WHAT IS NEEDED →
Images do not belong in the copy. Set down all the entries exactly.
+++
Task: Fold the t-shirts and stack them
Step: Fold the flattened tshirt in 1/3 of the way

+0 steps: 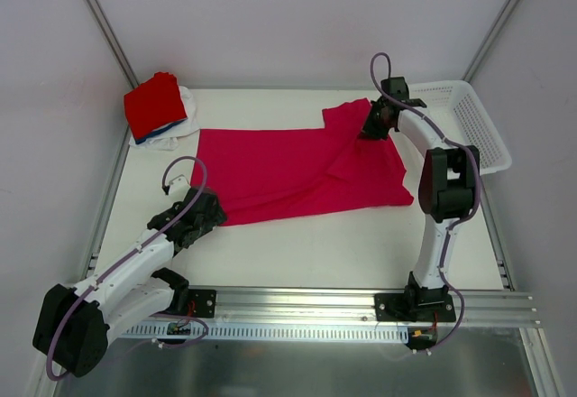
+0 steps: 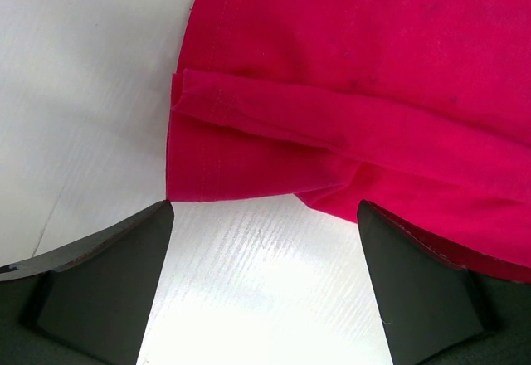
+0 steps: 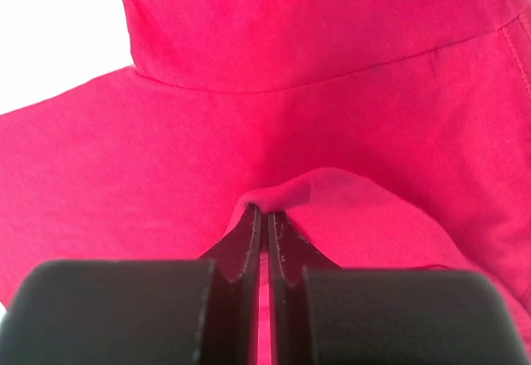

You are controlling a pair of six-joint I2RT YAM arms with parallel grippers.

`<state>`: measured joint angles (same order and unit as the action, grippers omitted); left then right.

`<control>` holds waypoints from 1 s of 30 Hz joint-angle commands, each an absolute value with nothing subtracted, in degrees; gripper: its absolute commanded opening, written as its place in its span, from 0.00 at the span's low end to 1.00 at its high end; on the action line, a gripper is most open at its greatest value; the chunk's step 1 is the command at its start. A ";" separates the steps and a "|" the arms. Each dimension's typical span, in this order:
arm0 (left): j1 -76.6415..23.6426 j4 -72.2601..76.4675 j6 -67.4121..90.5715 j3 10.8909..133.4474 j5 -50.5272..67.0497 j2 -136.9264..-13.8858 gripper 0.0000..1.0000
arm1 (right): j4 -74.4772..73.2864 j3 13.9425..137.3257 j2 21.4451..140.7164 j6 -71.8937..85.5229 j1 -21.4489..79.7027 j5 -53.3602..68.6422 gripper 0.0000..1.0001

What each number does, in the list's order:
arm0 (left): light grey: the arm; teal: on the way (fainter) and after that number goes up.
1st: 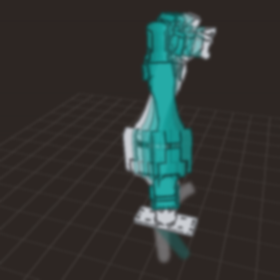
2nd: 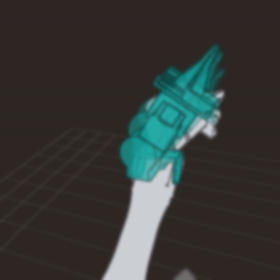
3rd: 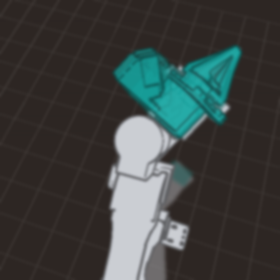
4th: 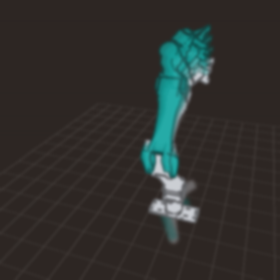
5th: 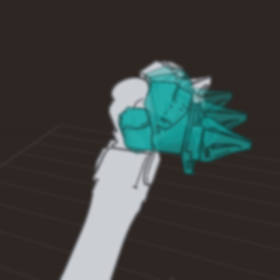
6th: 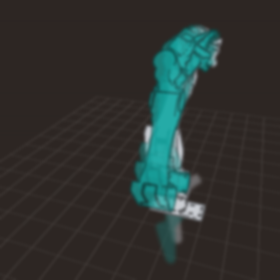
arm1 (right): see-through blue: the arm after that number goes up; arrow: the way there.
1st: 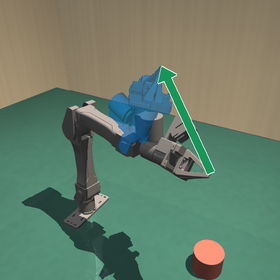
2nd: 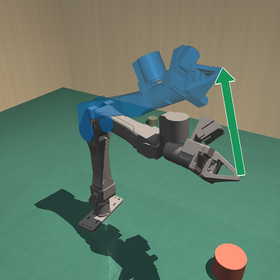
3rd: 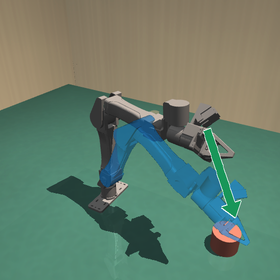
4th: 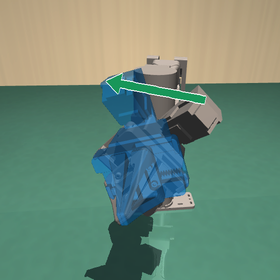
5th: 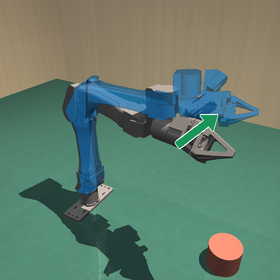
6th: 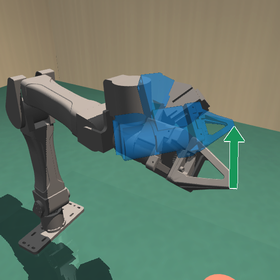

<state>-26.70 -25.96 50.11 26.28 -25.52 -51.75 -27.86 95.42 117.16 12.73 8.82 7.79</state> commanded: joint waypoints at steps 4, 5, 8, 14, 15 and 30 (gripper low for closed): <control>-27.33 -26.10 49.31 26.10 -25.14 -52.03 0.95 | -29.79 98.79 119.09 11.34 8.88 5.02 0.00; -27.25 -26.02 49.31 26.10 -25.05 -52.03 0.95 | -30.06 98.53 118.83 11.25 8.79 4.40 0.00; -27.25 -26.02 49.04 26.19 -25.05 -52.29 0.95 | -30.06 96.25 118.04 11.16 8.79 1.50 0.01; -27.25 -25.93 47.99 26.98 -25.66 -52.65 0.93 | -33.47 94.92 117.42 10.11 8.79 -9.83 1.00; -27.25 -25.93 47.55 27.33 -25.93 -52.65 0.93 | -33.92 95.10 117.07 9.76 8.70 -12.02 0.99; -27.25 -26.10 45.00 35.68 -31.03 -57.65 0.93 | -33.66 72.00 86.51 11.86 9.67 -15.47 0.99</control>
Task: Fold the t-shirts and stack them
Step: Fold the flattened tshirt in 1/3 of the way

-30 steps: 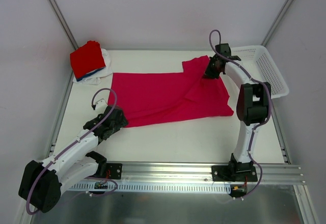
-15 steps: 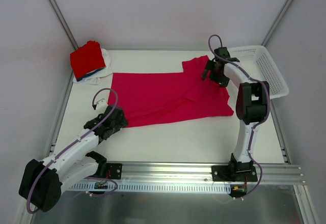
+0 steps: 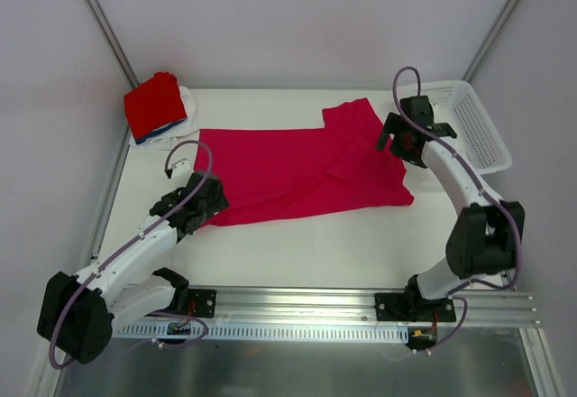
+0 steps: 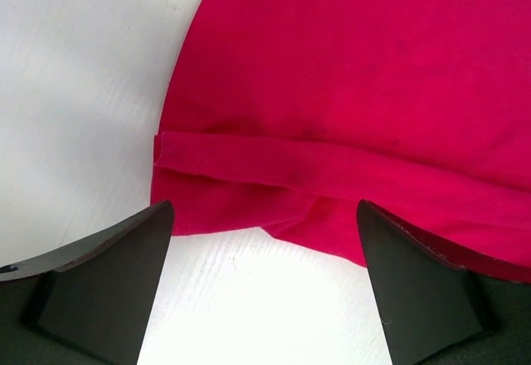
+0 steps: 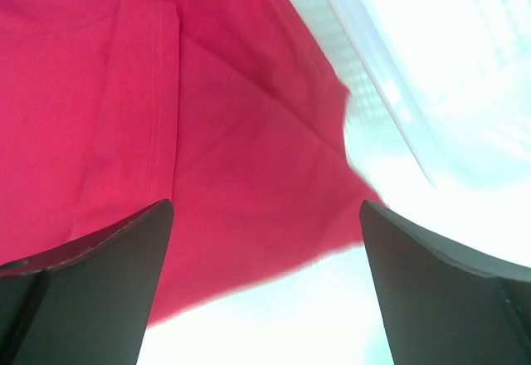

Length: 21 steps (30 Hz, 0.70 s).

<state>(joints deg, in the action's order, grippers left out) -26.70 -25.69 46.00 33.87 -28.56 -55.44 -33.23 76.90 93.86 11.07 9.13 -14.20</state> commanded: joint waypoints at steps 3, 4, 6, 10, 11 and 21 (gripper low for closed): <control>-27.33 -26.01 47.89 35.60 -31.29 -59.76 0.93 | -33.75 66.02 78.16 12.04 9.76 -14.94 1.00; -27.33 -25.93 48.94 35.33 -31.81 -59.94 0.93 | -33.75 64.87 74.48 11.95 9.76 -14.59 0.99; -27.33 -25.75 50.62 34.72 -32.78 -59.68 0.93 | -34.19 61.98 71.12 12.30 9.84 -13.45 0.99; -27.25 -24.44 52.29 34.54 -33.22 -59.94 0.91 | -35.41 58.63 64.70 12.31 10.11 -12.22 0.99; -27.25 -24.35 52.47 34.63 -33.48 -60.12 0.91 | -35.94 58.19 63.03 12.22 10.11 -12.22 0.99; -27.25 -23.64 56.86 34.72 -35.24 -62.84 0.86 | -40.34 54.67 56.96 10.63 10.11 -13.53 0.99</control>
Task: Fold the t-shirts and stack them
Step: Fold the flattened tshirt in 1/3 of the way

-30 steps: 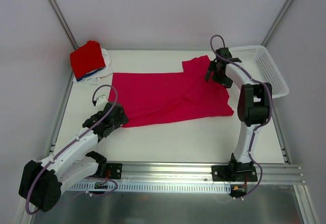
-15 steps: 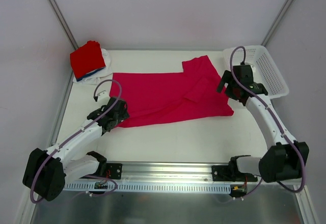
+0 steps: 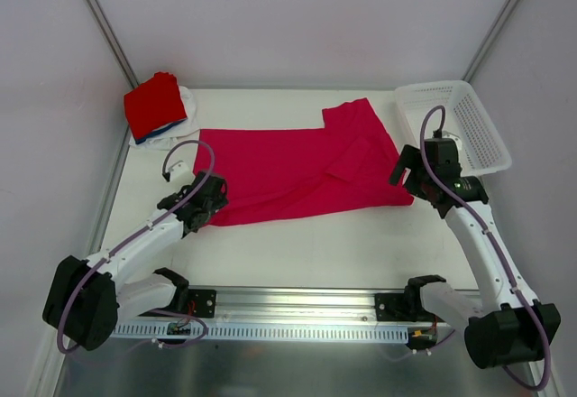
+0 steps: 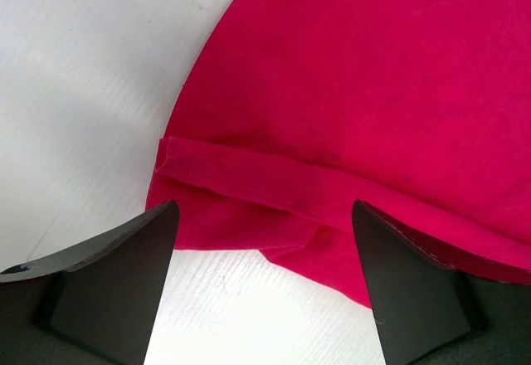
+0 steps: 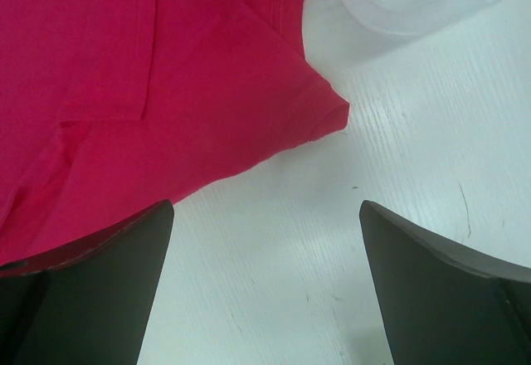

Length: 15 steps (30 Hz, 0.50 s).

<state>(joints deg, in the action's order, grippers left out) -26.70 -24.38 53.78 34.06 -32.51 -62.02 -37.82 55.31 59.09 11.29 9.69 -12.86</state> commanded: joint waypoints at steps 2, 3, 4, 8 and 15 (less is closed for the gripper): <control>-27.25 -23.64 58.44 34.63 -35.77 -63.63 0.85 | -40.95 54.49 56.43 10.55 10.19 -13.54 1.00; -27.25 -23.73 58.88 34.63 -35.77 -64.42 0.84 | -41.22 54.41 56.16 10.55 10.11 -13.54 0.99; -27.25 -23.64 59.41 34.80 -35.77 -64.86 0.85 | -41.39 54.49 56.16 10.46 10.19 -13.71 0.99; -27.25 -23.73 62.30 34.63 -35.77 -66.79 0.84 | -42.71 54.41 55.64 10.28 10.19 -14.41 0.99; -27.33 -23.64 66.00 33.22 -35.68 -68.20 0.83 | -43.33 53.79 54.84 10.19 10.11 -15.12 0.99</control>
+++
SOLUTION TO THIS PROBLEM →
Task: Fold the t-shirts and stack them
Step: Fold the flattened tshirt in 1/3 of the way

+0 steps: 
+0 steps: 
+0 steps: 

You are controlling a pair of six-joint I2RT YAM arms with parallel grippers.

`<state>`: measured joint angles (same order and unit as the action, grippers omitted); left then right.

`<control>` holds waypoints from 1 s of 30 Hz joint-angle commands, each an absolute value with nothing subtracted, in degrees; gripper: its absolute commanded opening, written as its place in its span, from 0.00 at the span's low end to 1.00 at its high end; on the action line, a gripper is most open at its greatest value; the chunk's step 1 is the command at its start. A ";" separates the steps and a "|" the arms. Each dimension's typical span, in this order:
arm0 (left): j1 -76.6415..23.6426 j4 -72.2601..76.4675 j6 -67.4121..90.5715 j3 10.8909..133.4474 j5 -50.5272..67.0497 j2 -136.9264..-13.8858 gripper 0.0000..1.0000
arm1 (right): j4 -74.4772..73.2864 j3 13.9425..137.3257 j2 21.4451..140.7164 j6 -71.8937..85.5229 j1 -21.4489..79.7027 j5 -53.3602..68.6422 gripper 0.0000..1.0001

What each number does, in the list's order:
arm0 (left): light grey: the arm; teal: on the way (fainter) and after that number goes up.
1st: 
2nd: 
3rd: 
4th: 
5th: 
6th: 
arm1 (right): see-through blue: the arm after that number goes up; arrow: the way there.
1st: 
2nd: 
3rd: 
4th: 
5th: 
6th: 

<state>-26.70 -25.96 50.11 26.28 -25.52 -51.75 -27.86 95.42 117.16 12.73 8.82 7.79</state> commanded: joint waypoints at steps 4, 5, 8, 14, 15 and 30 (gripper low for closed): <control>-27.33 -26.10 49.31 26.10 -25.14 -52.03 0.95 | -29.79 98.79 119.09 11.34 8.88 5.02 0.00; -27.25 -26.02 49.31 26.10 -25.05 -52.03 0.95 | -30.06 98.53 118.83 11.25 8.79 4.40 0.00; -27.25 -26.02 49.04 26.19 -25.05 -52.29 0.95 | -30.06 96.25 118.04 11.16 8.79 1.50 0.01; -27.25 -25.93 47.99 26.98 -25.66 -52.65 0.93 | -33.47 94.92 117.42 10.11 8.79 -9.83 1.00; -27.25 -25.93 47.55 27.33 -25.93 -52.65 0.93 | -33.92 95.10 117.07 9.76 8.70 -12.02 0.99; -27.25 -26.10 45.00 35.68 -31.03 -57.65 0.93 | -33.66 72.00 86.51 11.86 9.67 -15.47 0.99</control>
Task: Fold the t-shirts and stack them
Step: Fold the flattened tshirt in 1/3 of the way

-30 steps: 
-15 steps: 
+0 steps: 
+0 steps: 
+0 steps: 

Length: 21 steps (30 Hz, 0.70 s).

<state>(joints deg, in the action's order, grippers left out) -26.70 -25.69 46.00 33.87 -28.56 -55.44 -33.23 76.90 93.86 11.07 9.13 -14.20</state> commanded: joint waypoints at steps 3, 4, 6, 10, 11 and 21 (gripper low for closed): <control>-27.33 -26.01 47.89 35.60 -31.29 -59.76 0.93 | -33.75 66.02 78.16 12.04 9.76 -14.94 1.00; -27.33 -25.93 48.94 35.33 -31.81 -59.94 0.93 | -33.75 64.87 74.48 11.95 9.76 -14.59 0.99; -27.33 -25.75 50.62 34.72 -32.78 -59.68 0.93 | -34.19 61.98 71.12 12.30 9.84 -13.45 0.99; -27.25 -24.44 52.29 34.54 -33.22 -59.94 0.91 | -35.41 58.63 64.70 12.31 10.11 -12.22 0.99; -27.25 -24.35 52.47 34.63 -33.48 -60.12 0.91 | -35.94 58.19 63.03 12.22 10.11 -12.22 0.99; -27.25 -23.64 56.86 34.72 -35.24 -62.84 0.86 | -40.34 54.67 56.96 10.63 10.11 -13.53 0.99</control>
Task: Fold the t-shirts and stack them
Step: Fold the flattened tshirt in 1/3 of the way

-30 steps: 
-15 steps: 
+0 steps: 
+0 steps: 
+0 steps: 

Length: 15 steps (30 Hz, 0.50 s).

<state>(joints deg, in the action's order, grippers left out) -26.70 -24.38 53.78 34.06 -32.51 -62.02 -37.82 55.31 59.09 11.29 9.69 -12.86</state> commanded: joint waypoints at steps 2, 3, 4, 8 and 15 (less is closed for the gripper): <control>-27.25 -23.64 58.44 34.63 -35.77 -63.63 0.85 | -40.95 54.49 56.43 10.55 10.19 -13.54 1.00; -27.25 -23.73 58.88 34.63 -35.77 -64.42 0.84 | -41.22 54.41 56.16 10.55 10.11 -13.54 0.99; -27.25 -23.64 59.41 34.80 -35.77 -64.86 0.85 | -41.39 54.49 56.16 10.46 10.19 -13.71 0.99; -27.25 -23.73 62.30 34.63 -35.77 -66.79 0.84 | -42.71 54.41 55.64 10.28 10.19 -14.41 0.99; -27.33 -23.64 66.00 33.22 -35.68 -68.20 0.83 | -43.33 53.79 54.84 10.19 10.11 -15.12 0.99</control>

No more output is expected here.